[PATCH v7 2/3] mtd: nand: Qualcomm NAND controller driver
Archit Taneja
architt at codeaurora.org
Thu Jan 21 05:08:05 PST 2016
On 01/21/2016 06:06 PM, Boris Brezillon wrote:
> On Thu, 21 Jan 2016 16:30:48 +0530
> Archit Taneja <architt at codeaurora.org> wrote:
>
>>
>>
>> On 01/21/2016 03:43 PM, Boris Brezillon wrote:
>>> On Thu, 21 Jan 2016 15:22:39 +0530
>>> Archit Taneja <architt at codeaurora.org> wrote:
>>>
>>>>
>>>>
>>>> On 01/21/2016 02:21 PM, Boris Brezillon wrote:
>>>>> Hi Archit,
>>>>>
>>>>> On Thu, 21 Jan 2016 12:43:18 +0530
>>>>> Archit Taneja <architt at codeaurora.org> wrote:
>>>>>
>>>>>> The Qualcomm NAND controller is found in SoCs like IPQ806x, MSM7xx,
>>>>>> MDM9x15 series.
>>>>>>
>>>>>> It exists as a sub block inside the IPs EBI2 (External Bus Interface 2)

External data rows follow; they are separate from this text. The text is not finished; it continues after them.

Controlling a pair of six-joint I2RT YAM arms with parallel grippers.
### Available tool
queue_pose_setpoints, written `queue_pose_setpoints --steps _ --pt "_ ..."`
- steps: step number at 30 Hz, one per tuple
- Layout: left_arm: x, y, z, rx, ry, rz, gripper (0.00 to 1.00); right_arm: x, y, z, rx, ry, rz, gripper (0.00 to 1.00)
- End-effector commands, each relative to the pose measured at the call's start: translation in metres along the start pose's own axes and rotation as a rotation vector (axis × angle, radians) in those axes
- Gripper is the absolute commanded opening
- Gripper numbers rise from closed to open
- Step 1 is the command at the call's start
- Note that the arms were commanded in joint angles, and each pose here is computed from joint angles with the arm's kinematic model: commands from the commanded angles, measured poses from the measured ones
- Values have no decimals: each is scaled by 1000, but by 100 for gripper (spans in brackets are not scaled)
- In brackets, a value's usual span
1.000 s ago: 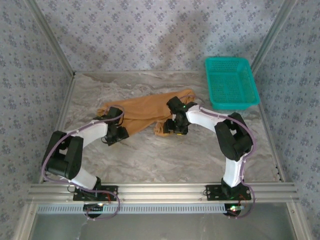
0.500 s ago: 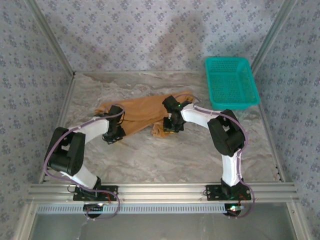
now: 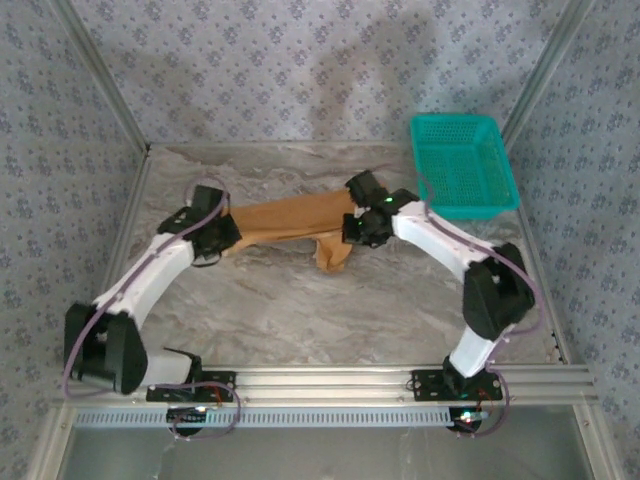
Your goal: Fold the inside-out t-shirt
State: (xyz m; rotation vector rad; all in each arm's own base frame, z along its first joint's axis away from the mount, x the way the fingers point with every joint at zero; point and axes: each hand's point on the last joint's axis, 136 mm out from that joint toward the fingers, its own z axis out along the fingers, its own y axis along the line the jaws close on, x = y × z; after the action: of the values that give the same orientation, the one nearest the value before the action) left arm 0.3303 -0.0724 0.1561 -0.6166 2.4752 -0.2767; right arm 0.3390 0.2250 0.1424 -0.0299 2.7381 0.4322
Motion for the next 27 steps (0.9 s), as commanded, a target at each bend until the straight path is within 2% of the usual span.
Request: queue_pose_setpoints --steps 1,6,8,10,16,21,24,27 --pt "-41 10 -59 35 -135 -34 0 -18 -25 -55 8 -111 47 0" --pt "-96 12 -140 123 -370 -84 0 -43 -28 -126 -108 -287 73 0" --pt "-104 4 -157 168 -410 -84 0 -48 -21 -142 -148 -325 54 0" --pt "-104 -3 -161 203 -404 -82 0 -49 -12 -149 -193 -330 31 0" --pt "-101 0 -147 173 -370 -68 0 -45 -12 -158 -197 -344 9 0" --pt "-110 13 -132 94 -401 -68 0 -50 -44 -166 -114 -372 70 0" --pt "-126 37 -103 -21 -384 -110 0 -50 -71 -164 -73 -370 141 0" --pt "-136 60 -55 -117 -287 -167 0 -44 -90 -154 -60 -343 202 0"
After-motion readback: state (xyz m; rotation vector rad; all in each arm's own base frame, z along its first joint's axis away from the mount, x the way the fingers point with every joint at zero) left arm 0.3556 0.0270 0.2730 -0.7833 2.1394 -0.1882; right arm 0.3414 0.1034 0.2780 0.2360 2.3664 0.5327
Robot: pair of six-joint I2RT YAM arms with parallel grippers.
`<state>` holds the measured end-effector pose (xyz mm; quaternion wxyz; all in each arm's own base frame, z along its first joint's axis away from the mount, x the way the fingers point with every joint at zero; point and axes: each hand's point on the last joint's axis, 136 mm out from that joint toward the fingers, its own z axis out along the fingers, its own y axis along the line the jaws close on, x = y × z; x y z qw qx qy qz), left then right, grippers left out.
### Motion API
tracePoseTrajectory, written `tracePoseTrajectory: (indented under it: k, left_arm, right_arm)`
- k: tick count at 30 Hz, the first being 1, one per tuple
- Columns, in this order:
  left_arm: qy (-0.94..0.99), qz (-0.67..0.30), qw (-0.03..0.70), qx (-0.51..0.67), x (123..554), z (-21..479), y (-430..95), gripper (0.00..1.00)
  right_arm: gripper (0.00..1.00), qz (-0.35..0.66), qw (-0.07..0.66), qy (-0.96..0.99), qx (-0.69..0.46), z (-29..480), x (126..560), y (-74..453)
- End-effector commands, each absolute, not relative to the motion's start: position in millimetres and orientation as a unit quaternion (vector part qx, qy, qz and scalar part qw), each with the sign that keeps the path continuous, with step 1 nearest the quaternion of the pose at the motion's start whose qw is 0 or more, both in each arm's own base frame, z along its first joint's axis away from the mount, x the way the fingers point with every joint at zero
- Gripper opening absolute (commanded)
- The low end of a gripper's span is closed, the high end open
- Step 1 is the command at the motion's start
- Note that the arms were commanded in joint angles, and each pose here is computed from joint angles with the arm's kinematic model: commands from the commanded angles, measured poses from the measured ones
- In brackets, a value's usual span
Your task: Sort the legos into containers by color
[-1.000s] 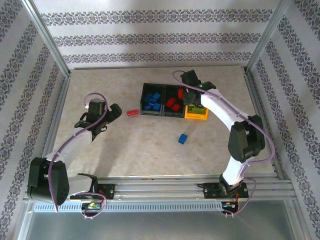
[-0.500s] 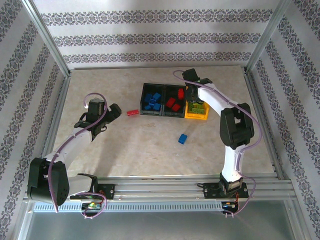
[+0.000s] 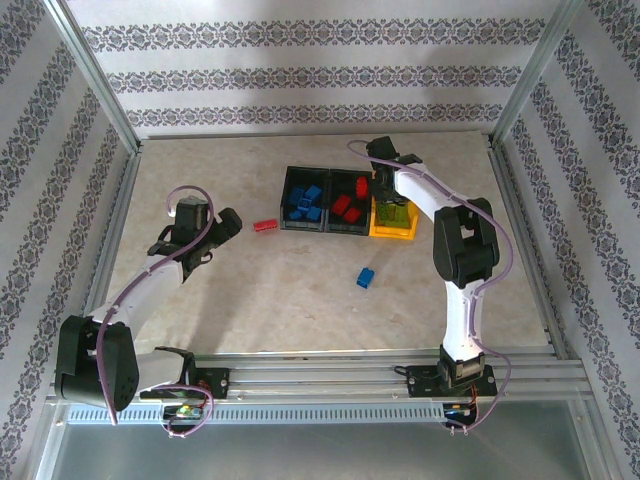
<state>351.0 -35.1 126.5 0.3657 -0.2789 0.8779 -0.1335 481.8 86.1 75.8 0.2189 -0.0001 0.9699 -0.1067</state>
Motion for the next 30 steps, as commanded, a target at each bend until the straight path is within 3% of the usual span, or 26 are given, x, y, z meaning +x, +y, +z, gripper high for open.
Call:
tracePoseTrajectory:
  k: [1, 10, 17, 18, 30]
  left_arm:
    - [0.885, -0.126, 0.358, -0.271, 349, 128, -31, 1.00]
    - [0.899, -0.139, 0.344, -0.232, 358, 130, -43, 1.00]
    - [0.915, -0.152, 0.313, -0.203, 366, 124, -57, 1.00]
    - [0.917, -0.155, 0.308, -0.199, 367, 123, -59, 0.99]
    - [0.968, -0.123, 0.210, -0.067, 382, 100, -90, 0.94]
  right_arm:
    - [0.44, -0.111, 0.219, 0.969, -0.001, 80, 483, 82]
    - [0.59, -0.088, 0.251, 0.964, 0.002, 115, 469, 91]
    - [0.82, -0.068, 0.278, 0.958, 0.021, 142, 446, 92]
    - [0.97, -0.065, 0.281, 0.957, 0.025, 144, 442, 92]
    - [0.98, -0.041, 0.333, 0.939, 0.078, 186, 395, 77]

>>>>>> and QPIC (Qualcomm Parallel Interface Controller). These IPs provide a
>>>>>> broader interface for external slow peripheral devices such as LCD and
>>>>>> NAND/NOR flash memory or SRAM like interfaces.
>>>>>>
>>>>>> We add support for the NAND controller found within EBI2. For the SoCs
>>>>>> of our interest, we only use the NAND controller within EBI2. Therefore,
>>>>>> it's safe for us to assume that the NAND controller is a standalone block
>>>>>> within the SoC.
>>>>>>
>>>>>> The controller supports 512B, 2kB, 4kB and 8kB page 8-bit and 16-bit NAND
>>>>>> flash devices. It contains a HW ECC block that supports BCH ECC (4, 8 and
>>>>>> 16 bit correction/step) and RS ECC(4 bit correction/step) that covers main
>>>>>> and spare data. The controller contains an internal 512 byte page buffer
>>>>>> to which we read/write via DMA. The EBI2 type NAND controller uses ADM DMA
>>>>>> for register read/write and data transfers. The controller performs page
>>>>>> reads and writes at a codeword/step level of 512 bytes. It can support up
>>>>>> to 2 external chips of different configurations.
>>>>>>
>>>>>> The driver prepares register read and write configuration descriptors for
>>>>>> each codeword, followed by data descriptors to read or write data from the
>>>>>> controller's internal buffer. It uses a single ADM DMA channel that we get
>>>>>> via dmaengine API. The controller requires 2 ADM CRCIs for command and
>>>>>> data flow control. These are passed via DT.
>>>>>>
>>>>>> The ecc layout used by the controller is syndrome like, but we can't use
>>>>>> the standard syndrome ecc ops because of several reasons. First, the amount
>>>>>> of data bytes covered by ecc isn't same in each step. Second, writing to
>>>>>> free oob space requires us writing to the entire step in which the oob
>>>>>> lies. This forces us to create our own ecc ops.
>>>>>>
>>>>>> One more difference is how the controller accesses the bad block marker.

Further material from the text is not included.